In fact, now that the year is 2012 the majority of new graduate students are being raised as Bayesians (at least in the U.S.) with frequentists thought of as stodgy emeritus professors stuck in their ways.
Is this actually true? Where would one get numbers on such a thing?
No, it’s not true. This whole F vs B thing is such a false choice too. Does it make sense in computational complexity to have a holy war between average case and worst case analysis of algorithm running time? Maybe for people who go on holy wars as a hobby, but not as a serious thing.
I don’t understand why this was linked as a response at all. Randomization is conjectured not to help in the sense that people think P = BPP. But there are cases where randomization does strictly help (wikipedia has a partial list: http://en.wikipedia.org/wiki/Randomized_algorithm).
My point was about sociology. Complexity theorists are not bashing each other’s heads in over whether worst case or average case analysis is “better,” they are proving theorems relating the approaches, with the understanding that in some algorithm analysis applications, it makes sense to take the “adversary view,” for example in real time systems that need strict guarantees. In other applications, typical running time is a more useful quantity. Nobody calls worst case analysis an apostate technique. Maybe that’s a good example to follow. Keep religion out of math, please.
I agree with this. That was supposed to be the point of the post.
Randomization is conjectured not to help in the sense that people think P = BPP.
Even if P = BPP, randomization still probably helps; P = BPP just means that randomization doesn’t help so much that it separates polynomial from non-polynomial.
Your analogy is imprecise. Average case and worst case analyses are both useful in their own right, and deal with different phenomena; F and B claim to deal with the same phenomena, but F is usually more vague about what assumptions its techniques follow from.
A more apt analogy, in my opinion, would be between interpretations of QM. All of them claim to deal with the same phenomena, but some interpretations are more vague about the precise mechanism than others.
Why do you think F is more vague than B? I don’t think that’s true. LW folks (up to and including EY) are generally a lot more vague and imprecise when talking about statistics than professional statisticians using F for whatever reason.
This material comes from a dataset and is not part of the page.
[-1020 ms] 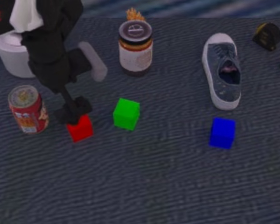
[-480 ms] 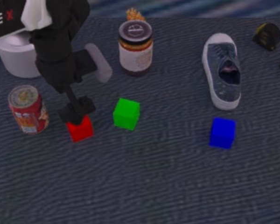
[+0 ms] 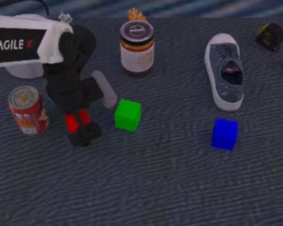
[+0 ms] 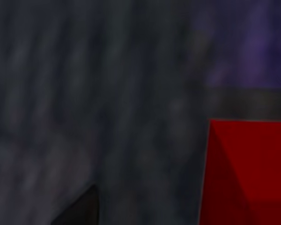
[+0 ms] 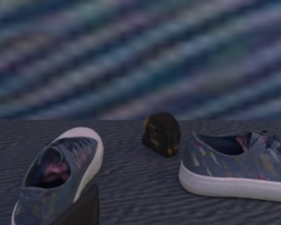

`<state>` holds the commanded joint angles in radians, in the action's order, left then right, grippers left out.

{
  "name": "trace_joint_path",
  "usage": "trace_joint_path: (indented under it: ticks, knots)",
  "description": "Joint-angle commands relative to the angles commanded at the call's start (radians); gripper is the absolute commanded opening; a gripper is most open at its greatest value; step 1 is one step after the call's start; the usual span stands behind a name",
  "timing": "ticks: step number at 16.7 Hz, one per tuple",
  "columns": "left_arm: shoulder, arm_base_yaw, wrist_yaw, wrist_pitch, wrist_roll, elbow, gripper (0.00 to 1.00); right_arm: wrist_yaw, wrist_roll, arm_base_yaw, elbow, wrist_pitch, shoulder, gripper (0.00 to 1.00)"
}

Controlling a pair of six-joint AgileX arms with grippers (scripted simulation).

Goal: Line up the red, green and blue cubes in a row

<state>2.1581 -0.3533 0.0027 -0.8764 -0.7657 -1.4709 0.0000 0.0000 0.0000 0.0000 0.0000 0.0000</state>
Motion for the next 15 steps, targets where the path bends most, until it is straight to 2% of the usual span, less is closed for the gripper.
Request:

But still seem to have strong opinions about B over F. It’s kinda culty, to be honest.
F techniques tend to make assumptions that are equivalent to establishing prior distributions, but because it’s easy to forget about these assumptions, many people use F techniques without considering what the assumptions mean. If you are explicit about establishing priors, however, this mostly evaporates.
Notice that the point about your analogy was regarding area of application, not relative vagueness.
I don’t have a strong personal opinion about F/B. This is just based on informal observations about F techniques versus B techniques.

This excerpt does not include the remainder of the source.